Tout de noir vêtue, Martha monte sur l’estrade flanquée d’une Djette, comme au Botanique. Si sa musique oscille entre hip hop et soul, tour à tour chaude, enfantine comme celle de Yolandi Visser du band sud-africain Die Antwoord, ou sableuse mais bien maîtrisée, sa voix est plutôt singulière. De son set, on épinglera « Ayuwe » et surtout en final, l’excellent « Fool ». Dommage ces bavardages dans la fosse qui parasitent souvent la prestation des premières parties…

Setlist : « Summer Blues », « Trippin », « Sugarman », « Ayuwe », « STFU », « Fool ».  

Le décor est cosy et recrée un petit salon sur des toiles tendues. De chaque côté du podium, sont plantés un fauteuil en cuir et un lampadaire vintage, de couleur blanche. La même teinte immaculée que le costard de Mura Masa qui entre alors en scène. Il est soutenu par un bassiste, une guitariste et un drummer, installé en arrière-plan, ainsi que deux chanteuses, plutôt sexy, qui se relaient suivant les morceaux.

« Raw youth collage », titre maître du nouvel LP, ouvre le set. Les interventions à la guitare sont frémissantes. La voix de Mura Musa semble décalée, mais elle assure. Tout au long de « I Don't Think I Can Do This Again », trois faisceaux blancs se focalisent sur chaque gratteur. Alex se révèle un brillant multi-instrumentiste, que ce soit aux claviers, aux percus ou à la six cordes. Noyé sous les feux des projecteurs, il s’accroupit, comme s’il était autour d’un feu de camp scout. La setlist reprend la quasi-totalité des titres du dernier long playing, mais également l’une ou l’autre compo plus ancienne, comme « Nuggets » et « 1 Night ». Des tubes qui mettent le feu aux premiers rangs, constitués essentiellement d’ados boutonneuses, même si les versions proposées sont moins dansantes. Mais ce sont « No Hope Generation » et ses accords de gratte punkysants, « Lotus eater », ainsi que la cover de Foals, « Night swimmer », qui vont constituer les points d’orgue du show. Non seulement Flisss, la vocaliste, a le bon goût d’interactiver auprès de la foule, et notamment tout au long de « Deal Wiv It », mais elle affiche ses étonnantes capacités vocales sur « Teenage Headache Dreams ». Trois titres en rappel, dont l’inévitable « Love$ick ». Finalement, ce soir, l’AB ressemblait plutôt à un vieux club underground londonien…

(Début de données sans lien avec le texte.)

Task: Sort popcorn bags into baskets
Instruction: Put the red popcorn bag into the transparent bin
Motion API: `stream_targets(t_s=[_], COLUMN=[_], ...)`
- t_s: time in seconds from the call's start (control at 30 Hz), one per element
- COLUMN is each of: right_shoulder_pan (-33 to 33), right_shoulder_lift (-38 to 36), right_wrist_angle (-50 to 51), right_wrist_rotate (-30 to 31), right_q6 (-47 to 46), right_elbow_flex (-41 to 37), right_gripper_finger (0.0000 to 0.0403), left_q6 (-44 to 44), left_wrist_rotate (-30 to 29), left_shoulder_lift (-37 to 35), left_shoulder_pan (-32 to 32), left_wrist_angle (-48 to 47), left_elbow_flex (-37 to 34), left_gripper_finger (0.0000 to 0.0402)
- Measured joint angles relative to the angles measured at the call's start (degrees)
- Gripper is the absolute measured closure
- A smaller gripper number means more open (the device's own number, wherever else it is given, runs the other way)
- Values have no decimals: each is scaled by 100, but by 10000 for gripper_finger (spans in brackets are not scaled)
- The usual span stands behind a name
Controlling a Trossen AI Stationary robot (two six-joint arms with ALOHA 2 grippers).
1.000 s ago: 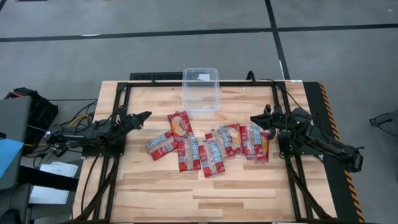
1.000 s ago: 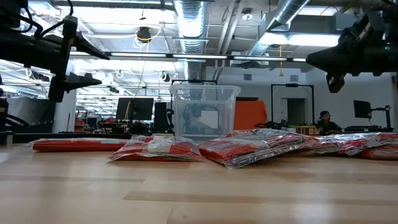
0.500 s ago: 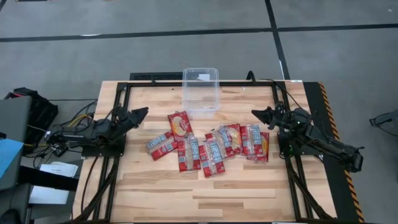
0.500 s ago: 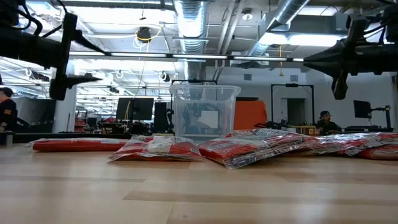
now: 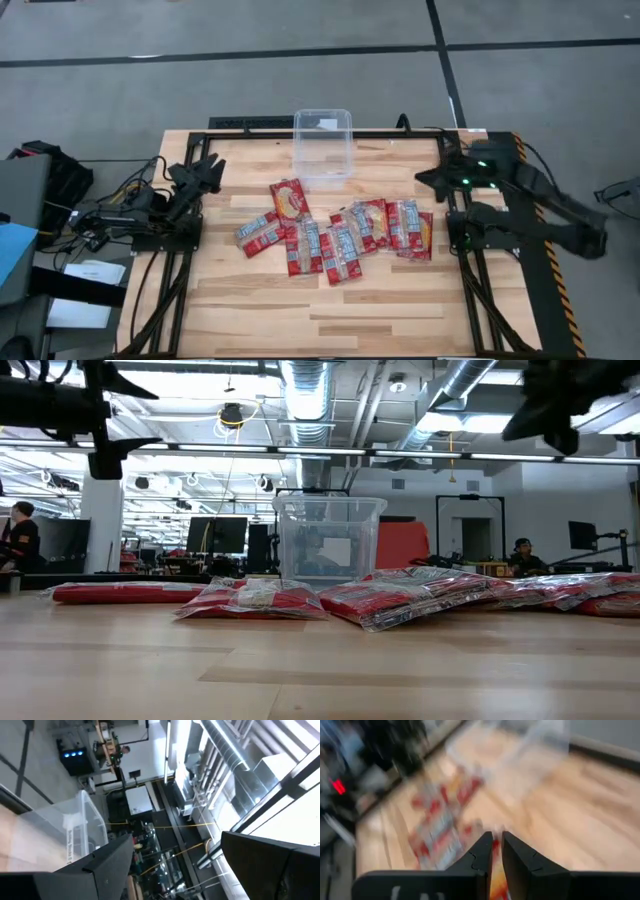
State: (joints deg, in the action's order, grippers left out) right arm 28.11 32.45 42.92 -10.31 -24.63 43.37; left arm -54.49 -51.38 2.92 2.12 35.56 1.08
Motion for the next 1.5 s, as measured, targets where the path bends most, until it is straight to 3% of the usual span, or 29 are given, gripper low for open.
stream_targets(t_s=[0.17,0.47,0.6,0.83,0.97,1.2,1.3,1.43,1.5], right_shoulder_pan=[-715,-1953,-2160,-2400,-2533,-2783,-2845,-2856,-2816], right_shoulder_lift=[1640,4006,4827,5784,6085,6376,6278,6059,5941], right_wrist_angle=[141,-1391,-1870,-2149,-2356,-2590,-2544,-2434,-2401], right_wrist_rotate=[-1,464,503,588,549,626,855,1071,1147], right_q6=[30,-1199,-1745,-2311,-2666,-3104,-3298,-3410,-3411], right_elbow_flex=[360,373,374,374,398,403,449,544,600], right_gripper_finger=[282,103,79,80,96,174,234,354,385], left_q6=[1,138,180,84,70,-18,-27,-38,-41], left_wrist_rotate=[433,1365,1411,1404,1358,1292,1298,1319,1321], left_shoulder_lift=[0,-2,-4,-4,-4,-7,-4,-7,-7], left_shoulder_pan=[-30,-32,-32,-34,-34,-34,-34,-34,-34], left_wrist_angle=[-1,-69,-274,-824,-1020,-1169,-1253,-1372,-1440], left_elbow_flex=[0,0,0,2,2,4,4,4,4], left_gripper_finger=[109,109,109,109,109,109,109,109,109])
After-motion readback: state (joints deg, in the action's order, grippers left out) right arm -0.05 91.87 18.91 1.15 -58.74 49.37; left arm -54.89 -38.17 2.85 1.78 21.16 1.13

Setlist : « Raw Youth Collage », « I Don't Think I Can Do This Again », « Nuggets », «1 Night », « Complicated », «No Hope Generation », « Vicarious Living Anthem », «  Doorman (cover Slowthai) », «Deal Wiv It », «In My Mind », « Lotus Eater », «Hell », « Night Swimmers » (cover Foals), « Today », « Live Like We're Dancing », « What If I Go? », « Teenage Headache Dreams ».

Rappel : « Blu », « Love$ick », « Firefly ».